Having grown up in the concrete jungle of Kolkata, I yearned to see the lush green in the countryside of Bengal, but we did not have open space to grow a garden in the city. So we bought one or two potted plants and tried to keep those alive. So when we moved to the suburbs in America, I did not know what to do or how to nurture a garden. I was growing two little human beings then as my partner traveled and that took all my energy. Over the years though, I did grow some flowers, some herbs and lately some succulents.
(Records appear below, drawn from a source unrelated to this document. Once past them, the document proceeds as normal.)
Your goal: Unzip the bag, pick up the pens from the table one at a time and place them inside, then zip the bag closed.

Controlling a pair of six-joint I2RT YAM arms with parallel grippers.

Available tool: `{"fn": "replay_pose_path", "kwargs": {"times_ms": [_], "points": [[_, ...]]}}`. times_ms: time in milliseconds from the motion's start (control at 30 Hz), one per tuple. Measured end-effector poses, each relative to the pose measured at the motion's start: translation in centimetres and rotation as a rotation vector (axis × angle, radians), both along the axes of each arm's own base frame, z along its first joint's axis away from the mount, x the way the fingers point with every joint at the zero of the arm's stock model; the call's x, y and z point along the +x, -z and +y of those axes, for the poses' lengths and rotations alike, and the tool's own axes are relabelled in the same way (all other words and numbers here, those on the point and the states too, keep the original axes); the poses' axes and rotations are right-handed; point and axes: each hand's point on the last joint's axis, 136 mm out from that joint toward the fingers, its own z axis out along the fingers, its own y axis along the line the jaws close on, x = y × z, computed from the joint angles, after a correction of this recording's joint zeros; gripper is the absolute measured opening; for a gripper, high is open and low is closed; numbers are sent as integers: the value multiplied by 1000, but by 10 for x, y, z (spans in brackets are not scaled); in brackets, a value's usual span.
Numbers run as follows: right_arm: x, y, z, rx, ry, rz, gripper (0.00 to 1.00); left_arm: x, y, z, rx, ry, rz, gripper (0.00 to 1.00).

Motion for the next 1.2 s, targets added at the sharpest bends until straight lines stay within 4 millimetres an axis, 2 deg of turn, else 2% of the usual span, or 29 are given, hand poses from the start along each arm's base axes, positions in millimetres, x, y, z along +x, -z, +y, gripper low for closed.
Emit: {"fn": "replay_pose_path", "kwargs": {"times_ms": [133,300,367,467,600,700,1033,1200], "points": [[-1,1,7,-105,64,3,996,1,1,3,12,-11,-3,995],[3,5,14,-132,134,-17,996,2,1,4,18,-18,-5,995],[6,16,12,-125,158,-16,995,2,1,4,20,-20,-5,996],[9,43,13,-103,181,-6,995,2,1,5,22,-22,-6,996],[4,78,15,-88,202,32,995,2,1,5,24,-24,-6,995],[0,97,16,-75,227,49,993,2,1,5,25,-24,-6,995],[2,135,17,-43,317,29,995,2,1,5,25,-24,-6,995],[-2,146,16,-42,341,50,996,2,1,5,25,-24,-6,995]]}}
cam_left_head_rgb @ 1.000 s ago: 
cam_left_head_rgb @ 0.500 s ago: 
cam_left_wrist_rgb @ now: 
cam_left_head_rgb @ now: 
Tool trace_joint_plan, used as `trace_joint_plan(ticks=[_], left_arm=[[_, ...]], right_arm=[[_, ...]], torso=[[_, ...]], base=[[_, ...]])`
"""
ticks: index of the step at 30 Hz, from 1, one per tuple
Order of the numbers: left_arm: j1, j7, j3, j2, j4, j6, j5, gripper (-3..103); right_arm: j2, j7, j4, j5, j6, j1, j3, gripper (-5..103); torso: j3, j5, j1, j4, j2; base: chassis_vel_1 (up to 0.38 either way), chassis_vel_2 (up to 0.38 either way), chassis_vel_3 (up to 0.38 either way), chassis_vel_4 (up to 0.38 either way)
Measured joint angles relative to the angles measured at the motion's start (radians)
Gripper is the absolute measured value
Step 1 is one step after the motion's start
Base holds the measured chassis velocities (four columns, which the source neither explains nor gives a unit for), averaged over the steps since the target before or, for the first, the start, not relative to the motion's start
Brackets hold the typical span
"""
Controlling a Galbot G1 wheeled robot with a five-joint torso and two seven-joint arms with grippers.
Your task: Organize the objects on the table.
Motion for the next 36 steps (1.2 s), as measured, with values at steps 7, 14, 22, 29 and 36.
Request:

I decided to get my flower bed ready this year for some planting after Mother’s day. The flower bed got no love from me all these months so when I went out there with my gardening tools and looked at the whole bed, I was somewhat overwhelmed. Will I ever get this jungle weeded in time? I decided to set a small goal of one patch at the beginning. So I set to my task of minutely digging out the weeds that had taken over that particular section. The whole flower bed still daunted me so I mindfully kept the thought of wholeness away as I worked on the small patch that I had chosen for the day. As I dug out the unwanted plants from their roots, their was a strange cathartic feeling and a sense of lightness. I was focused on each little green, mindful of every single weed in my chosen patch. Once I completely finished working on the patch, I stood up satisfied. I looked at the whole then. Although there was a lot left to be done, my worked-on section at the beginning of the bed looked beautiful and clean. The whole was not as daunting any more. I vowed to parcel up the whole into composites and focus on each composite each day. While not completely finished, most of my flower bed is weeded and I may be able to plant on Mother’s day.
My life as a whole is scary right now. As soon as my mind veers to the whole, I bring it back to the immediate step, the first step that needs my attention. Dealing with little parcels of the whole is more achievable. I am going to deal with what is right in front of me first and then move to the next small patch in life.
My flower bed has become a metaphor of my life at present.